Grisham's The Litigators doesn't show up with an option to borrow. I wasn't sure if it might be because I already borrowed a book, so I tried Water for Elephants and it shows up as able to be borrowed with Prime membership. So it looks like the book you want is not able to be borrowed.


----------



## BTackitt (Dec 15, 2008)

Um, I think the freebies only work with a PAID account.. I thought someone said they had the free student account and it didn't work for them either.
I have a student paid account so I get everything.


----------



## Ann in Arlington (Oct 27, 2008)

The lending should work even if you're in the trial period. . . I think the problem is that the book he wants to borrow is not available in the program.

Sent from my Xoom using Tapatalk


----------



## Vicki G. (Feb 18, 2010)

The Litigators isn't available for borrowing.  This is a very new book, released in October and I'm not positive but I don't believe there was anything in the lending list this new.  There are many references to "Prime" on the book's page but that is just informing that a DTB is eligible for Prime shipping rates.


----------



## Betsy the Quilter (Oct 27, 2008)

Zorrosuncle said:


> Hello-- I called a different customer rep. She said the problem was at their end -- they are having some kind of systems problem. She said I will definitely see a menu change on my Kindle 1 and also told me I can only borrow books from the device and not from online. The book I was thinking of was The Litigator by Grisham.
> 
> ZU


Zorrosuncle--

If the Litigator was the book, that book is not available. You must try a book from the link I posted earlier; those are the only ones eligible for the free borrowing. But by all means, contact CS to return the book if you did not want to purchase it.

Betsy


----------



## mom133d (aka Liz) (Nov 25, 2008)

Also be sure that you are looking at the Kindle Edition. The DTB version might be Prime, but not the e-book.


----------



## Tam (Jan 7, 2010)

Customer sevice is very good about helping with mistaken purchases. I got an email a couple of months ago from Amazon urging me to pre-order the soon to be published new Flavia de Luce novel by Alan Bradley. Since I had purchased all the others on Kindle, I just assumed this one would be kindle too. I as quite surprised when the hhardcover book arrived at my door. I called C.S. and they were happy to issue me a link to print a return label without deducting shipping charges to return it. I admitted I had misunderstood the email, and they said it was fine and that they could understand my confusion.  Great customer service!
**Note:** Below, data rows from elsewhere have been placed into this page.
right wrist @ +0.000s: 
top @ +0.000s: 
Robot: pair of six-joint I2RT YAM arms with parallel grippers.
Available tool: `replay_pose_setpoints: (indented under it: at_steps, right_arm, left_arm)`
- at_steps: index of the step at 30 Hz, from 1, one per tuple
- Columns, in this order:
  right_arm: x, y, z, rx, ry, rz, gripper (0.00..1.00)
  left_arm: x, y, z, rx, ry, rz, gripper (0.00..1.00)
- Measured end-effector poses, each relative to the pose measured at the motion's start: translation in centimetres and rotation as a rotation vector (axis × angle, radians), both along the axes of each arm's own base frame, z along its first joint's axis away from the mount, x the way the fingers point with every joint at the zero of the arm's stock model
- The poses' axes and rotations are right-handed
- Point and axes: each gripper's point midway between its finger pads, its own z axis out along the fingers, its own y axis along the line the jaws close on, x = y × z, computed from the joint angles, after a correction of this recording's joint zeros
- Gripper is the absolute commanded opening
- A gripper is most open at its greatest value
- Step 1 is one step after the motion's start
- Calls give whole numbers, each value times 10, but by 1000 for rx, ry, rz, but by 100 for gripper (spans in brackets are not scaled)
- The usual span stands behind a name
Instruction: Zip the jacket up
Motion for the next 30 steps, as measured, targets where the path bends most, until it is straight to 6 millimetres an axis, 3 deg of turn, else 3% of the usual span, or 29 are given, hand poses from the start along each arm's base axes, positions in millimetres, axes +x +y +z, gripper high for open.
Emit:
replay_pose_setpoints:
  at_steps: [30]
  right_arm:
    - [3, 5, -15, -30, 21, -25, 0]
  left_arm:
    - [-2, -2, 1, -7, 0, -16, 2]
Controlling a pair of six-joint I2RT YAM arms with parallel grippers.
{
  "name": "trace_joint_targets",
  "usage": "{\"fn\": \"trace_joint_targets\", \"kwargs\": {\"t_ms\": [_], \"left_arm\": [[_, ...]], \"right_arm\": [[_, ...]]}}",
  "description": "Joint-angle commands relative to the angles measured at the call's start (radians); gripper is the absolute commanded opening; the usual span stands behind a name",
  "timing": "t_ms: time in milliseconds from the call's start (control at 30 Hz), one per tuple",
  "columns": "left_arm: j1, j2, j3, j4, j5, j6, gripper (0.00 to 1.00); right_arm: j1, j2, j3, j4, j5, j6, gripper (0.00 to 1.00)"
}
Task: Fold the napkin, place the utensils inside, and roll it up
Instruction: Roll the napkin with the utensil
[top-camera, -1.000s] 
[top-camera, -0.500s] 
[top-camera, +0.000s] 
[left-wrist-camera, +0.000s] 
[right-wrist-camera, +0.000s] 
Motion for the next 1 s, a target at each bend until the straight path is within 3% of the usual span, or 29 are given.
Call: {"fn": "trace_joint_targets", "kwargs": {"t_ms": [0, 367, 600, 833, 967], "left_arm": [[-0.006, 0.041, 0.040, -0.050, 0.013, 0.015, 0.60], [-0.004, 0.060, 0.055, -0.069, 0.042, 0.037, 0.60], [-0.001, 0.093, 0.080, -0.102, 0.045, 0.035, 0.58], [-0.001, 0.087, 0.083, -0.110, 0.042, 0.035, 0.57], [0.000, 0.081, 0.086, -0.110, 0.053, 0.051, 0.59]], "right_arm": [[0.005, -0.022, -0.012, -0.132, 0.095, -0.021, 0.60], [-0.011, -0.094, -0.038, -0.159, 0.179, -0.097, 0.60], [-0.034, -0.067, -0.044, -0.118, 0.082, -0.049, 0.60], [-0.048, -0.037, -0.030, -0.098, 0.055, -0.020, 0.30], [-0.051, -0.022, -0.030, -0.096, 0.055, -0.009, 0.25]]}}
I do like that series and it was hard for me not to just keep that hardcover, since it isn't yet available on kindle... But I can wait for it.


----------



## chocochibi (Jan 2, 2009)

Tam said:


> I do like that series and it was hard for mme not tto just keep that hardcover, sinve iit isn't yet available on kindle... But I can wait for it.


But it _is_ available on kindle, I got it on the day it was released.


----------



## Tam (Jan 7, 2010)

chocochibi said:


> But it _is_ available on kindle, I got it on the day it was released.


Well, that's so strange. When I got the hardcover book, I looked online and couldn't find it on Kindle. Then the C.S. person also said it wasn't available yet. Yet, there it is...

Well, I just bought it. I don't usually pay so much for a book (last high priced kindle book was The Help) but that series is wonderful and I need to see what Flavia is into next. Thanks for the tip!

And - it's the first book I had delivered to my new Fire!!!


----------